(MATERIAL PROVIDED):
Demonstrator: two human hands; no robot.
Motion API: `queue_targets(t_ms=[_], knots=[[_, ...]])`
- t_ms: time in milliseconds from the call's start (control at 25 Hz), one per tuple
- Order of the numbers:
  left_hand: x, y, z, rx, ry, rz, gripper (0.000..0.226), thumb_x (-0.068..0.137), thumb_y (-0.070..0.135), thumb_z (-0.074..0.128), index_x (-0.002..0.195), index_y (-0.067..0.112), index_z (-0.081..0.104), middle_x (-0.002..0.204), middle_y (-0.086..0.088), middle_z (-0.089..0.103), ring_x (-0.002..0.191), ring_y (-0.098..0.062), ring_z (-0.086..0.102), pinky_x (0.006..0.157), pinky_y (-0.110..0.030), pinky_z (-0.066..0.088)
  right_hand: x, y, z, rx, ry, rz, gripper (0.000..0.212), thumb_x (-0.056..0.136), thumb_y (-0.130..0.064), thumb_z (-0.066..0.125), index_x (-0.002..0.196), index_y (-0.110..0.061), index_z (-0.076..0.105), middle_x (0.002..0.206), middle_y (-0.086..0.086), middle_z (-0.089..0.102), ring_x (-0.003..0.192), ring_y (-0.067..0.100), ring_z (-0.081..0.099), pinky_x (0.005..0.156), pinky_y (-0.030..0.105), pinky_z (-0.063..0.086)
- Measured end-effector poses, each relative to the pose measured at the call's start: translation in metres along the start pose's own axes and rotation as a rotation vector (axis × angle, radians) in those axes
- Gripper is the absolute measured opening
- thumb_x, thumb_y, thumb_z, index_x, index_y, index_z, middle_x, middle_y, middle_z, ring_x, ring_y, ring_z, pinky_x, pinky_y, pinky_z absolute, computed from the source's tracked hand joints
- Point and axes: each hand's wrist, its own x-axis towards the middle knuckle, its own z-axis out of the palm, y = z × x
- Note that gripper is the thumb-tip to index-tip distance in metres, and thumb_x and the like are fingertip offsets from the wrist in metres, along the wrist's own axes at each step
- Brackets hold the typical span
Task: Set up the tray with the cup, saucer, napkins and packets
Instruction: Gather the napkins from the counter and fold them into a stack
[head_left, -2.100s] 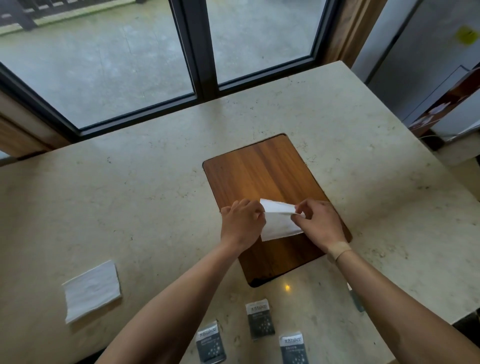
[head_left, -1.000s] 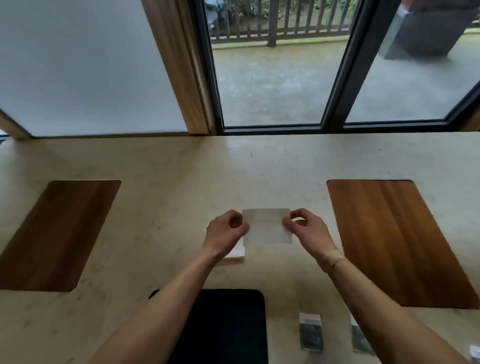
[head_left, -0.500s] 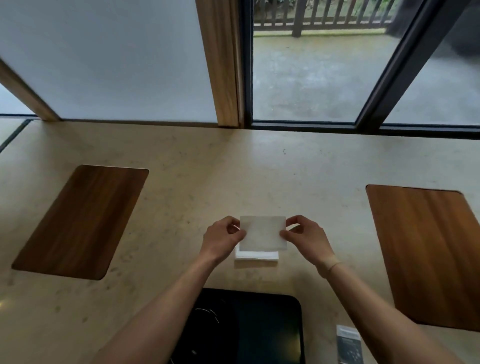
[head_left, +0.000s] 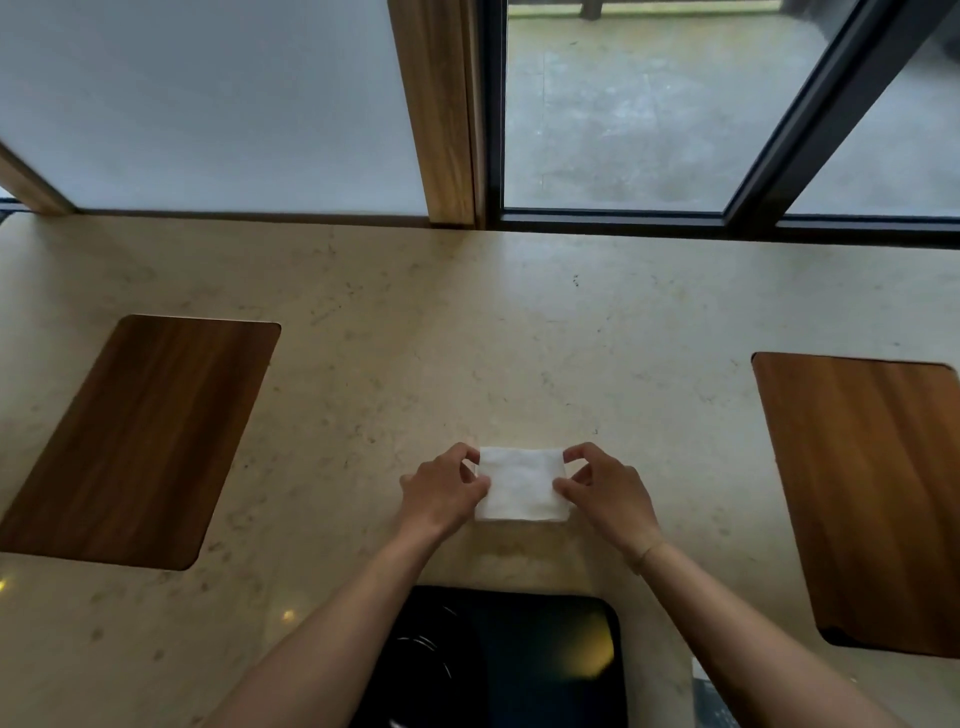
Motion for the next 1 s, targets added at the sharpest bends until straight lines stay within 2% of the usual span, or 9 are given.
queue_targets(t_ms=[120,200,440,600,800,1000], knots=[[0.004,-0.007,0.007,0.033,0.021,0.008,0.015,0.079,0.043,0.056,0.093,0.044,0.051,0.067,0.026,0.055,0.067,0.008,0.048,0.08,-0.036,0.027,0.003,0.003,0.007,-0.037,0.024,-0.011,0.027,0.08,-0.043,0.064,0.104,-0.043,0.051,0.078,-0.018,0.063,0.069,0.005,0.062,0.072,0.039,0.057],[0.005,-0.009,0.01,0.042,0.027,0.009,0.014,0.079,0.043,0.054,0.09,0.045,0.046,0.066,0.025,0.055,0.067,0.009,0.048,0.079,-0.036,0.027,0.004,0.003,0.01,-0.063,0.046,-0.024,0.029,0.082,-0.04,0.066,0.108,-0.041,0.052,0.077,-0.018,0.062,0.069,0.005,0.062,0.074,0.04,0.057],[0.007,-0.01,0.014,0.068,0.024,0.0,0.021,0.078,0.042,0.059,0.092,0.043,0.043,0.068,0.02,0.057,0.071,-0.003,0.058,0.081,-0.037,0.028,0.004,0.0,0.014,-0.116,0.086,-0.049,0.034,0.084,-0.035,0.068,0.115,-0.032,0.054,0.075,-0.016,0.06,0.066,0.008,0.061,0.077,0.041,0.057],[0.005,-0.008,0.011,0.073,0.035,-0.004,0.021,0.079,0.04,0.062,0.091,0.037,0.045,0.068,0.019,0.057,0.07,-0.001,0.057,0.081,-0.036,0.027,0.004,-0.003,0.012,-0.155,0.094,-0.065,0.041,0.085,-0.035,0.069,0.121,-0.029,0.051,0.077,-0.011,0.063,0.066,0.01,0.062,0.077,0.041,0.057],[0.002,-0.002,0.009,0.098,0.037,0.009,0.021,0.079,0.037,0.063,0.09,0.033,0.046,0.07,0.016,0.057,0.073,-0.009,0.06,0.082,-0.037,0.03,0.003,-0.003,0.011,-0.19,0.09,-0.072,0.058,0.084,-0.033,0.07,0.134,-0.028,0.04,0.079,-0.005,0.066,0.066,0.014,0.063,0.076,0.041,0.057],[0.003,-0.003,0.008,0.093,0.038,0.015,0.021,0.08,0.038,0.063,0.092,0.033,0.046,0.07,0.016,0.057,0.073,-0.008,0.06,0.086,-0.038,0.033,0.003,-0.001,0.01,-0.214,0.093,-0.081,0.058,0.084,-0.036,0.069,0.134,-0.028,0.041,0.084,-0.003,0.068,0.068,0.014,0.063,0.075,0.039,0.058]])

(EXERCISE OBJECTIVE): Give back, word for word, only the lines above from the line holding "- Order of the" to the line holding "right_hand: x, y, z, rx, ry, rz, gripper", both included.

(RESPONSE TO THE EXERCISE):
- Order of the numbers:
  left_hand: x, y, z, rx, ry, rz, gripper (0.000..0.226), thumb_x (-0.068..0.137), thumb_y (-0.070..0.135), thumb_z (-0.074..0.128), index_x (-0.002..0.195), index_y (-0.067..0.112), index_z (-0.081..0.104), middle_x (-0.002..0.204), middle_y (-0.086..0.088), middle_z (-0.089..0.103), ring_x (-0.002..0.191), ring_y (-0.098..0.062), ring_z (-0.086..0.102), pinky_x (0.006..0.157), pinky_y (-0.110..0.030), pinky_z (-0.066..0.088)
  right_hand: x, y, z, rx, ry, rz, gripper (0.000..0.212), thumb_x (-0.056..0.136), thumb_y (-0.130..0.064), thumb_z (-0.066..0.125), index_x (-0.002..0.196), index_y (-0.110..0.061), index_z (-0.076..0.105), middle_x (0.002..0.206), middle_y (-0.086..0.086), middle_z (-0.089..0.102), ring_x (-0.003..0.192), ring_y (-0.067..0.100), ring_z (-0.081..0.099), pinky_x (0.005..0.156), pinky_y (-0.030..0.105), pinky_z (-0.063..0.086)

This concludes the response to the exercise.